What you will do
What you return must be the full data, repeated verbatim, with no pictures in it.

Dataset section
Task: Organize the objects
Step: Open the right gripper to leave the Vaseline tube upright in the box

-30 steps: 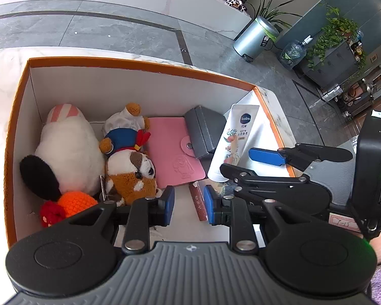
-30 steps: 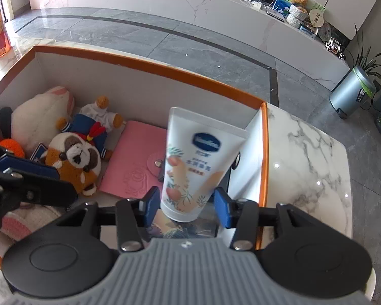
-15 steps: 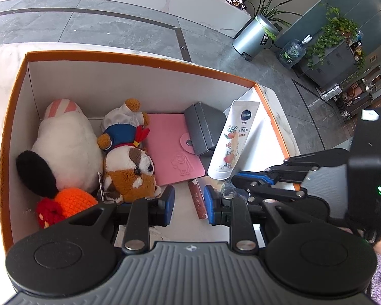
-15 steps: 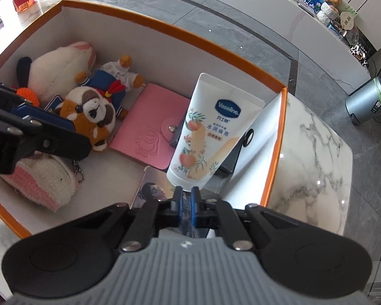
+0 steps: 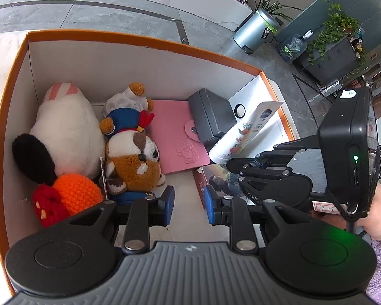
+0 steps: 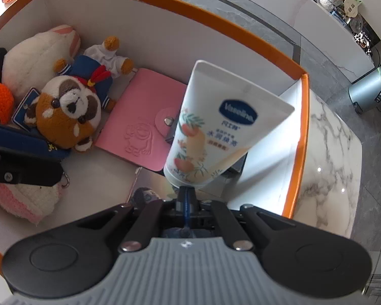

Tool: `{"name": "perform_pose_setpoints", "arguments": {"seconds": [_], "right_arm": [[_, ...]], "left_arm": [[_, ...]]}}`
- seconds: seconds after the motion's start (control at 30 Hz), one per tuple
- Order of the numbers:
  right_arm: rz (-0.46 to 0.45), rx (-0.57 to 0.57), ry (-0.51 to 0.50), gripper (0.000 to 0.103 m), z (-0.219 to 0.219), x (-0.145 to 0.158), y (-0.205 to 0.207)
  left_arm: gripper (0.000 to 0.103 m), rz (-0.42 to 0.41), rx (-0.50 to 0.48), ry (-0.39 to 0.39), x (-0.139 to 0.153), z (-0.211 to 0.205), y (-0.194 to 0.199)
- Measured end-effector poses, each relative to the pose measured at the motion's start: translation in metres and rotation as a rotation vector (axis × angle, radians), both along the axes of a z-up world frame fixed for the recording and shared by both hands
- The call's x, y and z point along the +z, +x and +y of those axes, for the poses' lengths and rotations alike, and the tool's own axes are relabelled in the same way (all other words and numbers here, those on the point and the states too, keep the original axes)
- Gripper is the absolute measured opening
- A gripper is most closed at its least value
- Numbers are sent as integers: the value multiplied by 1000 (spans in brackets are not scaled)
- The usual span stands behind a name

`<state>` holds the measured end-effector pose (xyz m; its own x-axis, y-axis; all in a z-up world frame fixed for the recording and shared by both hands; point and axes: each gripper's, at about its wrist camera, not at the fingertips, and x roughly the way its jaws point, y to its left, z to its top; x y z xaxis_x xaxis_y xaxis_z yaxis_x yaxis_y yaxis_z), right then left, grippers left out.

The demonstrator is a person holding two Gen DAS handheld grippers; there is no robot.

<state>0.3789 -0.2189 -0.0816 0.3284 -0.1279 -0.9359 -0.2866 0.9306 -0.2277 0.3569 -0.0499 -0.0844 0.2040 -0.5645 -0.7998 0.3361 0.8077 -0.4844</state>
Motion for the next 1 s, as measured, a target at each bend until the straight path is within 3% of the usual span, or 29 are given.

Response to this exercise
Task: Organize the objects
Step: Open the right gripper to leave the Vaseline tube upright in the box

-30 steps: 
-30 steps: 
-15 steps: 
-15 steps: 
+0 steps: 
+0 steps: 

Tool: `{"name": "perform_pose_setpoints", "arguments": {"seconds": [_], "right_arm": [[_, ...]], "left_arm": [[_, ...]]}}`
- seconds: seconds after the motion's start (control at 30 Hz), one per tuple
- Order of the numbers:
  right_arm: rz (-0.46 to 0.45), rx (-0.57 to 0.57), ry (-0.51 to 0.50), gripper (0.000 to 0.103 m), z (-0.219 to 0.219), x (-0.145 to 0.158), y (-0.205 to 0.207)
  left_arm: gripper (0.000 to 0.103 m), rz (-0.42 to 0.41), rx (-0.50 to 0.48), ry (-0.39 to 0.39), x (-0.139 to 0.153), z (-0.211 to 0.205), y (-0.194 to 0.199)
- Measured end-effector poses, each relative to the pose measured at the motion's start: translation in metres and rotation as a rotation vector (axis × angle, radians), both along the axes of a z-up world frame fixed for the recording and shared by both hands
- The call's x, y and z point along the +z, +x and +y of those axes, for the poses' lengths and rotations alike, and the tool's own axes are relabelled in the same way (all other words and numbers here, those on the point and the states too, keep the original axes)
- Gripper is the absolute measured opening
- A gripper is most closed at its least value
- Numbers are sent as integers: the value multiplied by 1000 (spans in brackets are not scaled)
- The usual span stands behind a name

`<state>` holds the measured end-effector pose (xyz m; its own x-axis, y-axis; all in a z-up world frame fixed for the recording and shared by both hands; point and axes: each gripper's, at about its wrist camera, not at the fingertips, and x roughly the way its jaws point, y to its left, z to its top; x y z xaxis_x xaxis_y xaxis_z yaxis_x yaxis_y yaxis_z), right then left, grippers left out.

The demonstrator is a person holding two Gen DAS handheld grippers; there is no robot.

<state>0.3789 -0.2189 -0.0816 0.3284 -0.1279 -0.9359 -0.2866 0.9306 -0.2277 0.3569 -0.0499 -0.0844 0.2040 -0.5645 -0.7998 0.3361 0.8077 -0.4844</state>
Motion for the next 1 s, as measured, a target at each bend until the straight path is within 3% of the usual span, or 29 are given.

What came before makes up the full response.